Business leaders from a wide variety of industries and from companies both large and small are feeling the pressure to implement viable and effective AI strategies to keep up with the many innovations happening in the field.
As a CTO and a former consultant in the data science and machine learning space, I often get asked the question, “How do I go about planning out and deploying a machine learning project at my company?” Most of the time, managers do not have intimate familiarity with machine learning or how to apply machine learning to their business problems. When I get asked this, I almost always reply with a simple answer, “BIOD”.
If you are considering incorporating a machine learning model into a project you are working on, I suggest you ask yourself four questions:
- What is the Business application of the machine learning model?
- What is the Input to the model?
- What is the Output to the model?
- What is the Data and where is it coming from?
A machine learning model is an artificial intelligence learning algorithm that can estimate a map between your inputs and your outputs using simple and sometimes complicated mathematics and procedures. Let’s take a look at an example of implementing artificial intelligence in a customer support application.
Suppose you wish to surface article links to customers upon request in a chat box.
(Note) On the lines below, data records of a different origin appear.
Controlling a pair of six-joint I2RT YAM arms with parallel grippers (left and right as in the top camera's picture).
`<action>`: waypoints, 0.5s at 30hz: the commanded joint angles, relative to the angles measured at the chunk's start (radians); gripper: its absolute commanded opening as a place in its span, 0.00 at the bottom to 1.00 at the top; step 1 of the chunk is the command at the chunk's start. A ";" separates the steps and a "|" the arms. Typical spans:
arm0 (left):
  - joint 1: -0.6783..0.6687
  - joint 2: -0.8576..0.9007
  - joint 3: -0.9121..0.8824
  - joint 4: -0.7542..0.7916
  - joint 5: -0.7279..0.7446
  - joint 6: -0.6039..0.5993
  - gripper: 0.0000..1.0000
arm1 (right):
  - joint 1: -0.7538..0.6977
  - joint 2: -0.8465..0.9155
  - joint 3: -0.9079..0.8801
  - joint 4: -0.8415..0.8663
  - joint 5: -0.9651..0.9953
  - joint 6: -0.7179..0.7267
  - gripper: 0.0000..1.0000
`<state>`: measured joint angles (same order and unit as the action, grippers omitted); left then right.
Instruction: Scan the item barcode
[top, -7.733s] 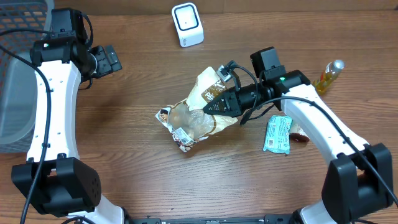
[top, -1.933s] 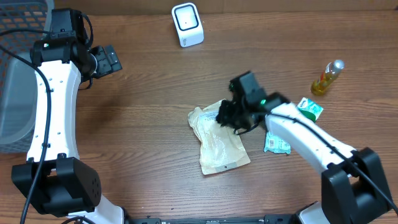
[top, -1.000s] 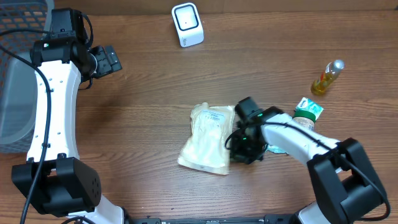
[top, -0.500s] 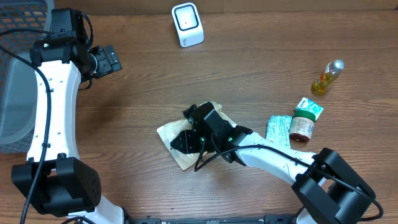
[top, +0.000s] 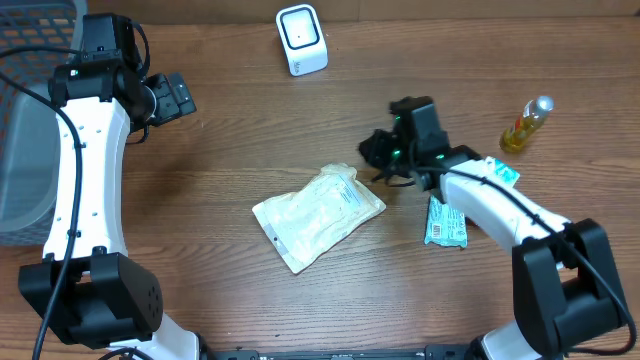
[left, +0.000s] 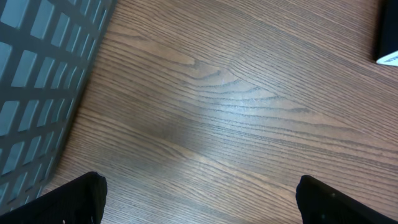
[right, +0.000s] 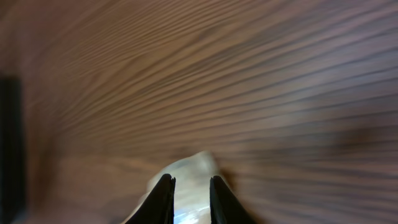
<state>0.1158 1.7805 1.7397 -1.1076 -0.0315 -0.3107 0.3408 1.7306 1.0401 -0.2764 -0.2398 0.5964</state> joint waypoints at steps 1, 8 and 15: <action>0.002 0.003 -0.004 0.001 -0.005 0.019 1.00 | -0.021 0.062 0.008 -0.025 0.047 -0.021 0.18; 0.002 0.003 -0.004 0.001 -0.005 0.019 0.99 | -0.014 0.176 0.008 -0.062 -0.064 -0.017 0.21; 0.002 0.003 -0.004 0.001 -0.005 0.019 0.99 | -0.013 0.179 0.008 -0.374 -0.202 0.054 0.10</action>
<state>0.1158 1.7805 1.7397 -1.1072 -0.0311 -0.3107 0.3225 1.8896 1.0618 -0.5808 -0.3912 0.6186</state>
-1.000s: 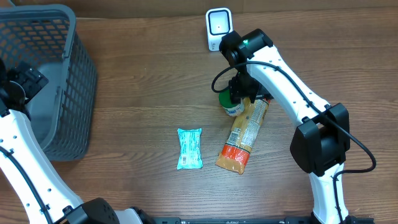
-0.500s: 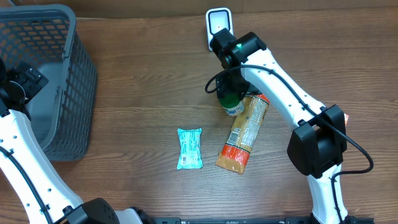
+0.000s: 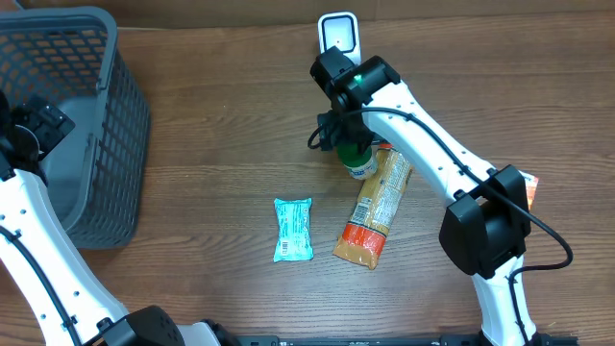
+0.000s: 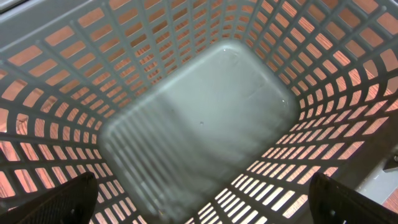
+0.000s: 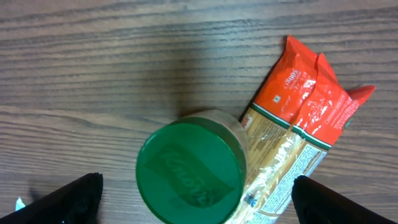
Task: Scan the item barcode
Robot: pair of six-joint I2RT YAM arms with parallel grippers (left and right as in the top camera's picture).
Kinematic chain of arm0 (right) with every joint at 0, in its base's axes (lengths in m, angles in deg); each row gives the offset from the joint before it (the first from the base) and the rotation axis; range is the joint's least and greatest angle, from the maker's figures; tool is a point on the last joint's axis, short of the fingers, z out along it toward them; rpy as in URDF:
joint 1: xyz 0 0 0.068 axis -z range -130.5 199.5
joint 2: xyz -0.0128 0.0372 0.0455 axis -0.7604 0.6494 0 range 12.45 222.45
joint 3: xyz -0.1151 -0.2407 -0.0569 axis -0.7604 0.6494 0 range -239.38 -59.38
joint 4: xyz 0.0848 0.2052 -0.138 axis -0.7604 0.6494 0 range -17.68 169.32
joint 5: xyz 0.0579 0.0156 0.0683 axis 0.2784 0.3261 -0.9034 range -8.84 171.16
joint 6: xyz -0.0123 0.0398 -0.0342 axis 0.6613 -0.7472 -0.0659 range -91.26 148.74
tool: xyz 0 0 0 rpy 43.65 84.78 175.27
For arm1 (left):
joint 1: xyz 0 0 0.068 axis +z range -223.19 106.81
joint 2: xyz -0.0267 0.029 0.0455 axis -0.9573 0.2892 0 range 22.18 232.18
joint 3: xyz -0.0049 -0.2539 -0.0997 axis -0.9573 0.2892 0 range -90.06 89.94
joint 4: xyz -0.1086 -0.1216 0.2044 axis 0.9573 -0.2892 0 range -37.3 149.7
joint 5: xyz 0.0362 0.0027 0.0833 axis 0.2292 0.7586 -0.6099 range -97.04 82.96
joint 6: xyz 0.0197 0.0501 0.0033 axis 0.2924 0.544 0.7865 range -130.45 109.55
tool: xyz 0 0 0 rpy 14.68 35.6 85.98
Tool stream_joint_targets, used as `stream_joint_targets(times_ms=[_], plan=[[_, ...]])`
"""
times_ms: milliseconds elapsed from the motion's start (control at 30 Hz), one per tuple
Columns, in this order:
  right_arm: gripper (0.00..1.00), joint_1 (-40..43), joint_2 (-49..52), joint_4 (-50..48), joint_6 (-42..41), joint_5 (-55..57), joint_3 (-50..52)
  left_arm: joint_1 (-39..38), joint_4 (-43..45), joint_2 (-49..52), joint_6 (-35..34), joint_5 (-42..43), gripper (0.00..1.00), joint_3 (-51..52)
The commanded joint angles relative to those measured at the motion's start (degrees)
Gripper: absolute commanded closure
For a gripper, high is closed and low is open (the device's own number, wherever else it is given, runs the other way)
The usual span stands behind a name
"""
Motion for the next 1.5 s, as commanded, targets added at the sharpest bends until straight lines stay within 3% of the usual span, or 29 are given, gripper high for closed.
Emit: stream_joint_targets(times_ms=[0,800,1467], plan=[[0.0,-1.1,-0.3,-0.4,-1.2,1.4,-0.6,-0.4,0.0,0.3,-0.7,-0.3,0.0,-1.4],[0.02,-1.8,5.2,1.2,-1.6,2.8,-0.2,-0.4,-0.1,0.3,-0.7,-0.3,0.0,-1.4],[0.16,-1.8,5.2,1.5,-1.6,2.7,2.0,-0.4,0.0,0.3,-0.7,-0.3,0.0,-1.4]])
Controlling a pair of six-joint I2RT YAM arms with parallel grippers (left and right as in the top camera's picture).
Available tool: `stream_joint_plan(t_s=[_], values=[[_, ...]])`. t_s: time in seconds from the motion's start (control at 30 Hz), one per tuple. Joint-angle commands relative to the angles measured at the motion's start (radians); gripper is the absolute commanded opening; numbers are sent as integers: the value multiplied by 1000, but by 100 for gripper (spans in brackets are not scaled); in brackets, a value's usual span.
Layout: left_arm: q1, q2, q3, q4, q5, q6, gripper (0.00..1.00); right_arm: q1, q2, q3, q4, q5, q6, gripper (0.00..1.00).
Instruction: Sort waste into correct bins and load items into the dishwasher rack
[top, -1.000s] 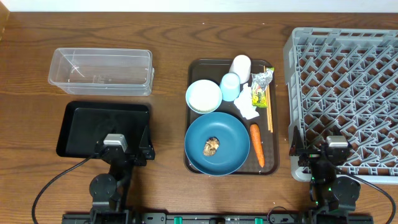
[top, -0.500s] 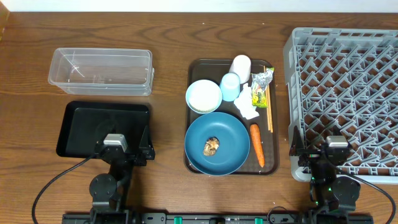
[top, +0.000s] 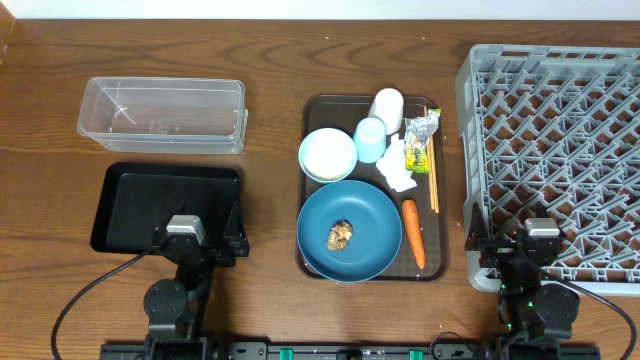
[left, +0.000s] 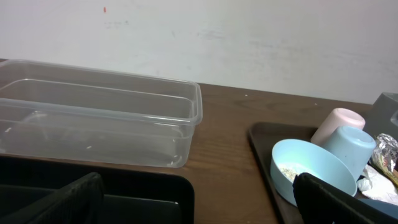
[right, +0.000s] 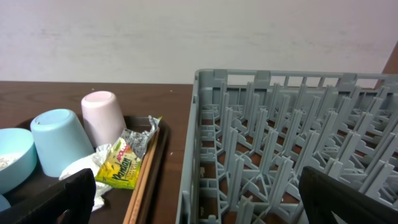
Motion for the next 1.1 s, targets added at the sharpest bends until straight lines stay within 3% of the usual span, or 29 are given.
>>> stream_joint_plan(t_s=[0.0,0.77,0.97,1.07], values=[[-1,-6,-12,-40,11,17,98,-16,-6,-4,-1,-1,-15,99],[-1,-6,-12,-40,26,6,98,-16,-6,-4,-1,-1,-15,99],[-1,-6,-11,-26,336,-400,98,-16,-6,-4,-1,-1,-15,99],[-1,-6,-11,-26,425,-501,98,-16,-6,-4,-1,-1,-15,99]])
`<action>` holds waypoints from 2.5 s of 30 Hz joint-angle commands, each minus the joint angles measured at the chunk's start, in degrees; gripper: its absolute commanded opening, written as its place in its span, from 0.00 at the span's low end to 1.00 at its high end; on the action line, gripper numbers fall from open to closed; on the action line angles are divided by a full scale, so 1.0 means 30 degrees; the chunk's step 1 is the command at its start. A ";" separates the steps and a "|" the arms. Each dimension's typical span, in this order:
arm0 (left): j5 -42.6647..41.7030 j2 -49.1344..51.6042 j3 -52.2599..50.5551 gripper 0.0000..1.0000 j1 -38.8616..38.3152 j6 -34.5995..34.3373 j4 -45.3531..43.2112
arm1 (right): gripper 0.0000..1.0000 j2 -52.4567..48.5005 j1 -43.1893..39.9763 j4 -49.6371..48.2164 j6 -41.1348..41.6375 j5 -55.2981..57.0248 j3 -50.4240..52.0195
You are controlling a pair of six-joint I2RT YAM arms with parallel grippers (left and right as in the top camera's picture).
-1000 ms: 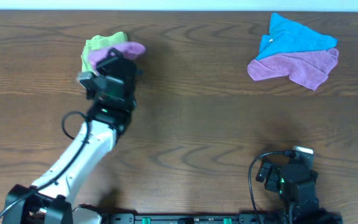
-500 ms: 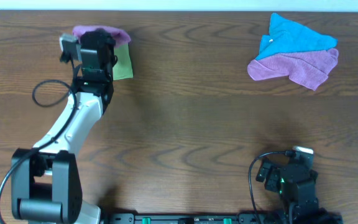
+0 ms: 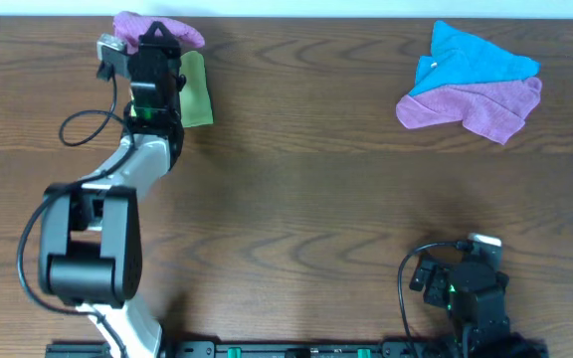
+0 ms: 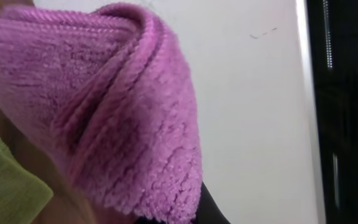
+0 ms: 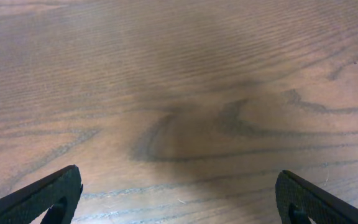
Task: Fold the cloth
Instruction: 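Carry the purple square with the left gripper onto the yellow-green cloth, then lower the purple square onto the green cloth and open the left gripper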
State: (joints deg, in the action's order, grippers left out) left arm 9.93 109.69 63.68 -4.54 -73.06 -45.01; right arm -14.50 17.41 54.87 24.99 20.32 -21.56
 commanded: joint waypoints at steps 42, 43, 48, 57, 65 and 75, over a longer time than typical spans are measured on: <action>-0.1341 0.1574 0.0561 0.12 0.0277 0.0780 0.8684 | 0.99 0.0102 -0.0168 0.0022 -0.0270 0.0146 0.0015; -0.1333 0.1574 0.0561 0.11 0.0277 0.0780 0.8932 | 0.99 0.0102 -0.0168 0.0022 -0.0270 0.0146 0.0015; -0.1348 0.1537 0.0561 0.11 0.0430 0.0801 0.9559 | 0.99 0.0102 -0.0168 0.0022 -0.0270 0.0146 0.0015; -0.1479 0.1537 0.0561 0.18 0.1384 0.0801 1.1176 | 0.99 0.0102 -0.0168 0.0015 -0.0270 0.0146 0.0015; -0.1836 0.1275 0.0561 0.95 0.2047 0.0794 1.1271 | 0.99 0.0102 -0.0168 0.0022 -0.0270 0.0146 0.0015; -0.1843 0.0670 0.0568 0.95 0.2222 0.0801 1.0324 | 0.99 0.0102 -0.0168 0.0022 -0.0277 0.0146 0.0015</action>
State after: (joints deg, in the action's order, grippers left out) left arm 4.60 113.80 64.31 1.52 -71.55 -13.91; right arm -14.50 17.41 54.87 24.99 20.34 -21.56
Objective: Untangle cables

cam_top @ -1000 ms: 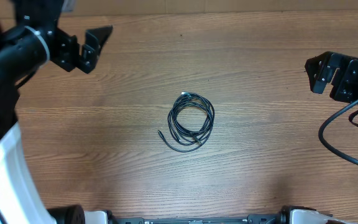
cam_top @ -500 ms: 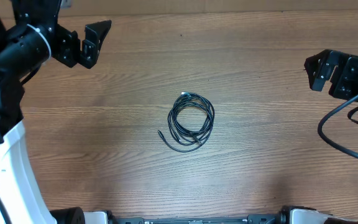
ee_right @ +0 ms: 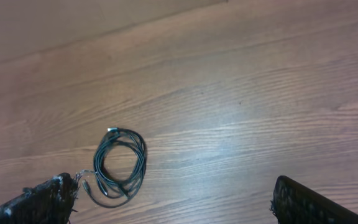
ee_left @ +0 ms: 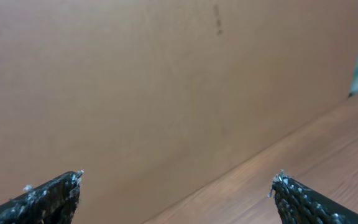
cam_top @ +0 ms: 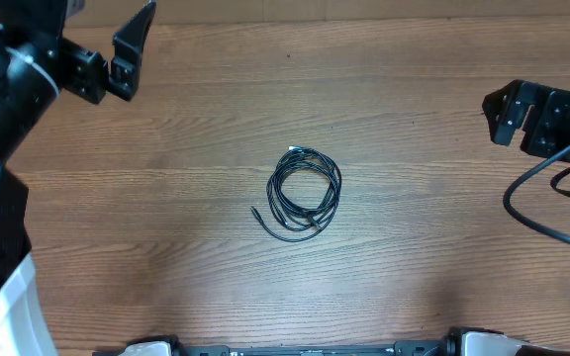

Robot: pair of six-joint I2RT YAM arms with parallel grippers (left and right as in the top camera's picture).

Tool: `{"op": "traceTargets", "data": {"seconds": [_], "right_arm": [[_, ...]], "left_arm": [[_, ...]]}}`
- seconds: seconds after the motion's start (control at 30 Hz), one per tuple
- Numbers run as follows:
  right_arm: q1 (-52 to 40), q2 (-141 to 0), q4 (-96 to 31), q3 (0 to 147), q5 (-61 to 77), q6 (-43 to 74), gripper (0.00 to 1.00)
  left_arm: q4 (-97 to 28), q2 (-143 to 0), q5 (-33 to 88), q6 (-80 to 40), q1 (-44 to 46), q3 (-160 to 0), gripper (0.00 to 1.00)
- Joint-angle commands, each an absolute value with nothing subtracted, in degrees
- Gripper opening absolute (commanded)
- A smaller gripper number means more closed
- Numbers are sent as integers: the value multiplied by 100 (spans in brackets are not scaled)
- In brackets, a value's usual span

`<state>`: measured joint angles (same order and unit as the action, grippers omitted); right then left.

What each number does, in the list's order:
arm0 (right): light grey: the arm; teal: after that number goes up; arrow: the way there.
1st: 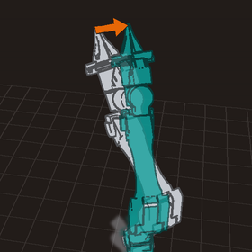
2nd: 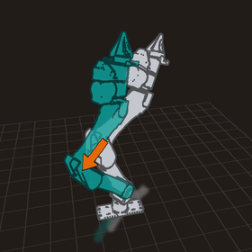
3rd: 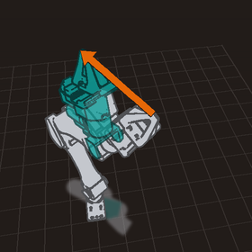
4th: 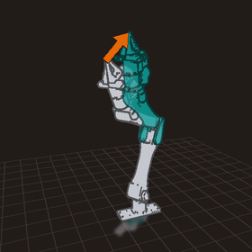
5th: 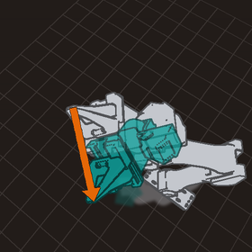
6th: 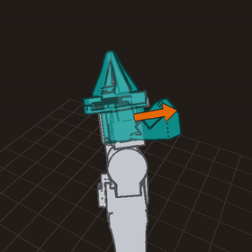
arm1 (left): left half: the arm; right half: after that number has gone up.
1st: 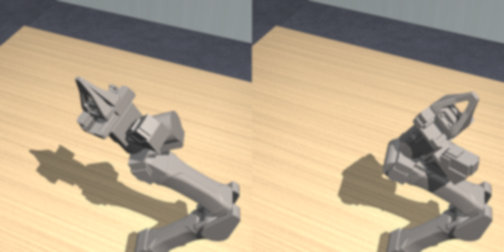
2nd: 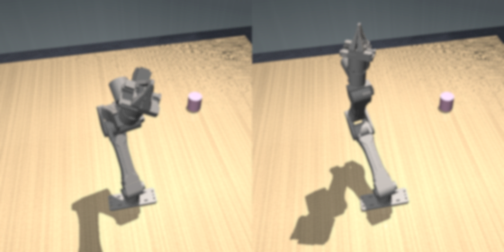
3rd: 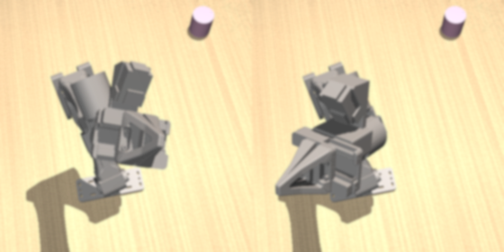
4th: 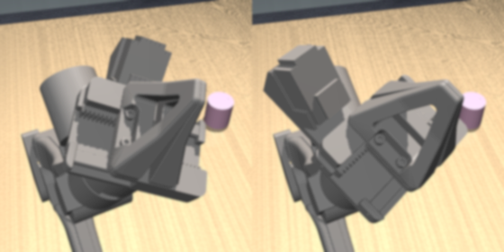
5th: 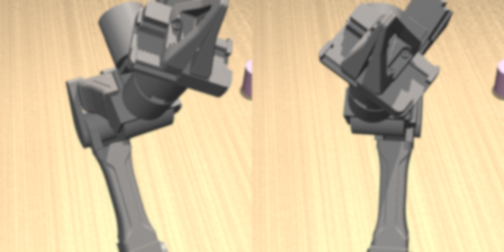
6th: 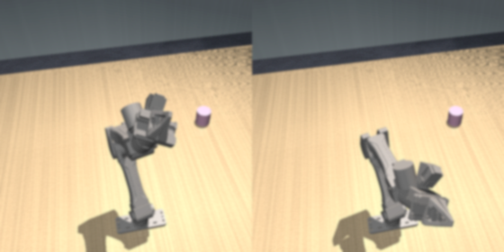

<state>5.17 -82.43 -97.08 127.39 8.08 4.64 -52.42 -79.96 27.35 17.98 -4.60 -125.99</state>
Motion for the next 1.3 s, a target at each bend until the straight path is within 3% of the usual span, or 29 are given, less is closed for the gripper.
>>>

The customer will ask you “how can I reset my printer” and the model with respond with a link called “How to reset my printer”. Simple enough.
The business application here is quite clear: satisfying your customers’ questions promptly and accurately will help customer retention and prevent against lost revenue. So now the question is what is the input to our model that will surface article links? In this case, the input would be raw text coming from the customer. The output would be the article’s link and perhaps a quick summary of the article. To train this model, we need data. We can either look back at historical data of humans surfacing articles upon request (if it exists), or we can directly gather data from the company knowledge base of FAQs, help articles, etc.
Once we are clear on the business application, input, output, and data source, a skeleton of the project becomes clear. Gather data from the company knowledge, train a machine learning algorithm to match incoming requests to outgoing links and deploy in the forward-facing chat box.
Using BIOD is a great way to articulate the goals of machine learning models as well as get on paper how you are going to do it. It is also useful in that if your BIOD is not very clear and you struggle coming up with these four ideas, perhaps a machine learning model is not the best way to move forward. Either way, BIOD might help reveal the path forward.